[AVAILABLE DATA]

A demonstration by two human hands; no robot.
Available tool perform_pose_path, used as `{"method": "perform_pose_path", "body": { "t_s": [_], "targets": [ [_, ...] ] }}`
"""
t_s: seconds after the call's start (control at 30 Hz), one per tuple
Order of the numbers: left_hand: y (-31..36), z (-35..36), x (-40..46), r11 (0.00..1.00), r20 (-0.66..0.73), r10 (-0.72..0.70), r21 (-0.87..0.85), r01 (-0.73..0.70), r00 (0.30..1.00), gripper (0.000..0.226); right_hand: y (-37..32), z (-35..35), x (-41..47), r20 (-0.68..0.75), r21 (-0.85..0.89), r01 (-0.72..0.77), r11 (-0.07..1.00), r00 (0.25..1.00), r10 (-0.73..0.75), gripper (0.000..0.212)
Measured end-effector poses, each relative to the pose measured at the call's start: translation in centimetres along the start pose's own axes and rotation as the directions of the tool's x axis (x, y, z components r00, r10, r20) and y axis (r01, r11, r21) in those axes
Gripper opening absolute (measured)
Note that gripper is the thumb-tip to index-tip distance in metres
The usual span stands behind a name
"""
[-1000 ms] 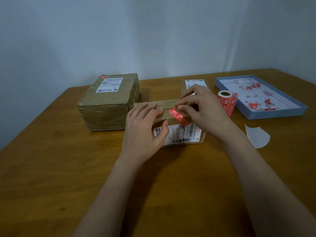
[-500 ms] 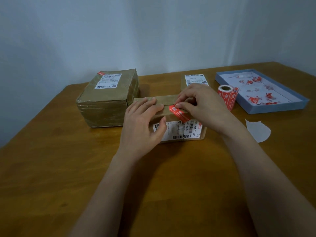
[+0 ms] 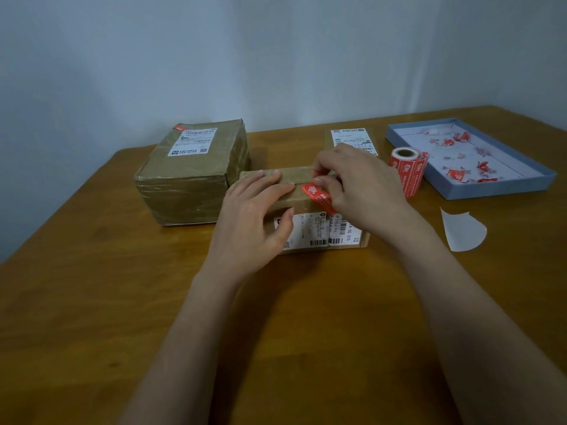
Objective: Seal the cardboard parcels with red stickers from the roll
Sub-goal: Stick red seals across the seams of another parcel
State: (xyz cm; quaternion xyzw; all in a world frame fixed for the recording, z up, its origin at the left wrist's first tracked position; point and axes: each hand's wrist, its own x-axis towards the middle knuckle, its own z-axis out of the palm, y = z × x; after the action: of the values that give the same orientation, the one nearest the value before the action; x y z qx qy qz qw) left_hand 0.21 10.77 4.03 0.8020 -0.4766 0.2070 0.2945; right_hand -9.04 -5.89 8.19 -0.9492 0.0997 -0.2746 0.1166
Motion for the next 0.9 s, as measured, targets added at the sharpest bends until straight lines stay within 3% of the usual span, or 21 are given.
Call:
{"method": "perform_pose_path", "body": {
  "t_s": [0.77, 0.9],
  "targets": [
    [0.30, -0.10, -0.05, 0.999, 0.025, -0.018, 0.047, 0.017, 1.000, 0.053, -0.16, 0.42, -0.35, -0.081, 0.079, -0.047, 0.996, 0.995, 0.053, 0.006],
    [0.32, -0.08, 0.00, 0.999, 0.018, -0.019, 0.046, 0.018, 1.000, 0.054, -0.02, 0.67, -0.32, -0.104, 0.123, -0.033, 0.992, 0.994, 0.046, 0.013]
  ]
}}
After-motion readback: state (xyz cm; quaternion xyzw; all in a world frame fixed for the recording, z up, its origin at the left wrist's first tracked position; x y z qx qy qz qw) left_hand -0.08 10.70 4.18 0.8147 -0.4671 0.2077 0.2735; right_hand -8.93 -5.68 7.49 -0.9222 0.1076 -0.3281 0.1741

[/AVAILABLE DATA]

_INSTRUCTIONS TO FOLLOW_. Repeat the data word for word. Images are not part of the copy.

_WRITTEN RESPONSE_.
A demonstration by two human hands; no robot.
Available tool perform_pose_path, used as `{"method": "perform_pose_path", "body": { "t_s": [_], "targets": [ [_, ...] ] }}`
"""
t_s: seconds after the call's start (control at 30 Hz), one per tuple
Order of the numbers: left_hand: y (-31..36), z (-35..36), x (-40..46), r11 (0.00..1.00), r20 (-0.66..0.73), r10 (-0.72..0.70), r21 (-0.87..0.85), r01 (-0.73..0.70), r00 (0.30..1.00), gripper (0.000..0.226); right_hand: y (-37..32), z (-35..35), x (-41..47), r20 (-0.68..0.75), r21 (-0.85..0.89), r01 (-0.72..0.77), r11 (-0.07..1.00), r00 (0.25..1.00), r10 (-0.73..0.75), gripper (0.000..0.212)
Measured end-effector poses, each relative to the pose measured at the call's start: translation in centimetres along the start pose's own axes and rotation as the directions of the tool's x axis (x, y, z components r00, r10, r20) and y axis (r01, r11, r21) in those axes
Gripper opening absolute (measured)
Note that gripper is the thumb-tip to index-tip distance in metres
The usual span stands behind a name
"""
[-1000 ms] 
[-500 ms] 
[+0 ms] 
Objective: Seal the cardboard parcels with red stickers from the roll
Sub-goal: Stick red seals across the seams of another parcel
State: (xyz cm; quaternion xyzw; all in a world frame fixed for the recording, z up, its origin at the left wrist's first tracked position; point and axes: each hand's wrist, its own x-axis towards the middle knuckle, its own z-axis out of the palm, y = z × x; after the action: of the values that give the same orientation, the one nearest the value before the action; x y z qx qy qz qw) left_hand 0.21 10.77 4.03 0.8020 -0.4766 0.2070 0.2945; right_hand -9.04 -5.89 8.19 -0.9492 0.0997 -0.2746 0.1166
Motion for the next 0.9 s, as measured, targets added at the sharpest bends until straight lines stay within 3% of the usual span, or 21 are given.
Call:
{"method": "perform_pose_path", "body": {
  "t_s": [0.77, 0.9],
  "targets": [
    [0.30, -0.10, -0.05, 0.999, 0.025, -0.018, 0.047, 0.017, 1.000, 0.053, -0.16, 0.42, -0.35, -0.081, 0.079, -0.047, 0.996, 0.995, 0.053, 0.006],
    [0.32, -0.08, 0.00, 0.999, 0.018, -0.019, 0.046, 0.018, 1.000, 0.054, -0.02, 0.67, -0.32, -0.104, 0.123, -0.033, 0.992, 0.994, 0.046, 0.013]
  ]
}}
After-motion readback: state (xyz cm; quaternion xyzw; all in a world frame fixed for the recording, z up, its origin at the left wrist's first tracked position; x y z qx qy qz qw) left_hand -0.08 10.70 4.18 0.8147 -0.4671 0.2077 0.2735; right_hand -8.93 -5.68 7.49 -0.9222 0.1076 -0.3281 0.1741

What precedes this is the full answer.